Pasted below are excerpts from Sable’s Prospectus Supplement. Is Sable serious about pursuing a Santa Ynez Unit strategy that employs a production and treatment vessel 3.5 miles from shore ala the development option that was reluctantly approved by the Federal govt in 1974, two decades before the onshore infrastructure was in place?
The OS&T option is inferior to onshore treatment and pipeline transportation in every way – spill risks, air emissions, economics, ultimate oil recovery, transportation to market, natural gas utilization, and public benefit.
This blogger supports a resumption of Santa Ynez Unit production. However, the only responsible path forward is to do the right thing and continue to pursue the onshore pipeline approvals administratively and legally. It is far better to defend a good project than a contrived workaround.
When will BOEM share Sable’s proposed “update”(actually a massive revision) to the SYU Development and Production Plan, as they are obligated to do?
Evaluation of the revised plan will require a detailed environmental review.
Operationally, BSEE and the Coast Guard will need to carefully consider vessel integrity, treatment capabilities, mooring and offloading plans, transportation schemes, gas utilization/injection, and many other technical details.
Meanwhile, does Exxon, the previous (and future?) owner, remain on the sidelines when the OS&T permitting circus begins in earnest?

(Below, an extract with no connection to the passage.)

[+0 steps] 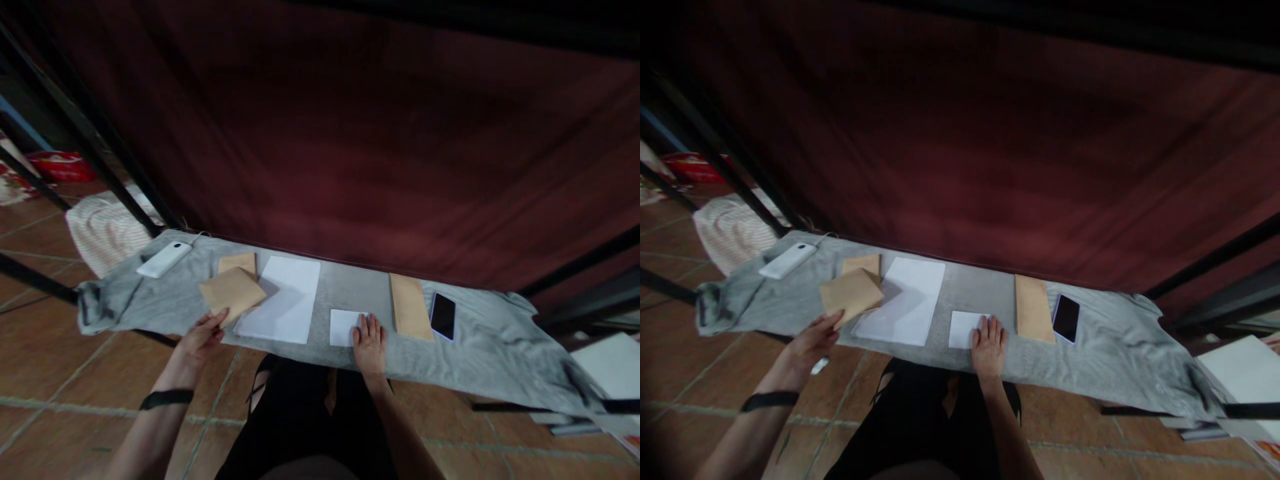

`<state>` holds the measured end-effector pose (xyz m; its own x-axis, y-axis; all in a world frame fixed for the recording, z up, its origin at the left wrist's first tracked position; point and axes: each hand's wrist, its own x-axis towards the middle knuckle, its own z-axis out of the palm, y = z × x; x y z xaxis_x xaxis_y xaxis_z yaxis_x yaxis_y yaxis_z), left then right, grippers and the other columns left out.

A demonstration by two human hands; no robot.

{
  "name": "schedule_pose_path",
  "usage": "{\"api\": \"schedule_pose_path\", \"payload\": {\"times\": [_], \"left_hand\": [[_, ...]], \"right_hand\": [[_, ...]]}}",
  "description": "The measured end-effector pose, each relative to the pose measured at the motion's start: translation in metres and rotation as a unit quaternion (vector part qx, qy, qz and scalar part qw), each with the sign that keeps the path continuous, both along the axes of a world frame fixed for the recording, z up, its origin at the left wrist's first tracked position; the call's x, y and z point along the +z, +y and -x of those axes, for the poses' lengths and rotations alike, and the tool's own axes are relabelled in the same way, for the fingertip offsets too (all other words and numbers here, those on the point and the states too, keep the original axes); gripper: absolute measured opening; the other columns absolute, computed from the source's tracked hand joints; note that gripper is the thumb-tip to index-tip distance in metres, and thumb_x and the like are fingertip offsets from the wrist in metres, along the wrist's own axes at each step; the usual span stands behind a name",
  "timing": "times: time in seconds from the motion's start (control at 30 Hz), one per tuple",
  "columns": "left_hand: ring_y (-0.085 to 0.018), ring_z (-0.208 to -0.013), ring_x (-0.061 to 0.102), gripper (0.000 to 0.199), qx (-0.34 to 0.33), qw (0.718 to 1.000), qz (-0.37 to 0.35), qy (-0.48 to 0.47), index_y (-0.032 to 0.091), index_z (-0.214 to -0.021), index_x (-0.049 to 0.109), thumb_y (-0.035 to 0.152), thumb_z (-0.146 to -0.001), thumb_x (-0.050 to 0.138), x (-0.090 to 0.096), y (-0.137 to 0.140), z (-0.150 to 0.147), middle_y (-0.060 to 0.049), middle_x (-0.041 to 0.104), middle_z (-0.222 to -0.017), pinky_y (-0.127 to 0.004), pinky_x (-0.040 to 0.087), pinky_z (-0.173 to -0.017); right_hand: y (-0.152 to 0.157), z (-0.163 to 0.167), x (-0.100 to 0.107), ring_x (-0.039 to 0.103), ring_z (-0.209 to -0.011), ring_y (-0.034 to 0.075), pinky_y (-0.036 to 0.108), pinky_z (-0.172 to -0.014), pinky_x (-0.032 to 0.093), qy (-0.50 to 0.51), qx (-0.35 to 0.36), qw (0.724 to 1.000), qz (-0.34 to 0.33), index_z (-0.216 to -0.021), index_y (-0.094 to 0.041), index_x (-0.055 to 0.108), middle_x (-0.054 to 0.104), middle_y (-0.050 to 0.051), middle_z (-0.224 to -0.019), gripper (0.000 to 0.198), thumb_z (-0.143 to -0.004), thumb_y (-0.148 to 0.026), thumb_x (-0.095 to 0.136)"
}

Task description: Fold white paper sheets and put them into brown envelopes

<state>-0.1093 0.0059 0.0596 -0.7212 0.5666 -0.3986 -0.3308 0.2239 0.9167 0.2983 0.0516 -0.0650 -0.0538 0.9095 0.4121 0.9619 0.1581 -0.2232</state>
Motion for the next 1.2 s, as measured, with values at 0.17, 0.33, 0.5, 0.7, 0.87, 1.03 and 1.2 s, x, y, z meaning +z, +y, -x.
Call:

Excerpts from Sable’s Prospectus Supplement (emphasis added):
On September 29, 2025, Sable announced that it is evaluating and pursuing an offshore storage and treating vessel (“OS&T”) strategy to provide access to domestic and global markets via shuttle tankers for federal crude oil produced from the SYU in the Pacific Outer Continental Shelf Area (the “OS&T Strategy”). Continued delays related to the Santa Ynez Pipeline System have prompted Sable to evaluate and pursue the OS&T Strategy. On October 9, 2025, Sable submitted a Development and Production Plan update for the SYU to the Bureau of Ocean Energy Management (“BOEM”). Prior to implementation of the OS&T Strategy, regulatory authorizations are required, including clearance from BOEM.
Preparations for the OS&T Strategy include the acquisition of a suitable OS&T vessel, certain refitting and upgrades to the vessel and the SYU equipment, transportation of the vessel to SYU, and related installation. In connection with implementation of the OS&T Strategy, the Company expects to opportunistically acquire an existing OS&T in the first quarter of 2026, with delivery of the vessel to SYU expected in the third quarter of 2026. Following the acquisition of the vessel, and vessel and platform upgrades and installation, Sable would expect to begin sales from all SYU platforms in the fourth quarter of 2026, with expected comprehensive oil production rates of over 50,000 barrels of oil per day, utilizing the OS&T within the SYU federal leases, provided the Company receives regulatory clearances. Sable estimates that the total capital required to execute the OS&T Strategy is approximately $475.0 million. The Company has already incurred a small portion of such capital expenditures, with the vast majority of such capital expenditures remaining, provided the Company receives regulatory clearances. See “Risk Factors—Risks Associated with Our Operations—In order to commence operations pursuant to an OS&T offtake strategy, we will require clearances and permitting, including from BOEM.”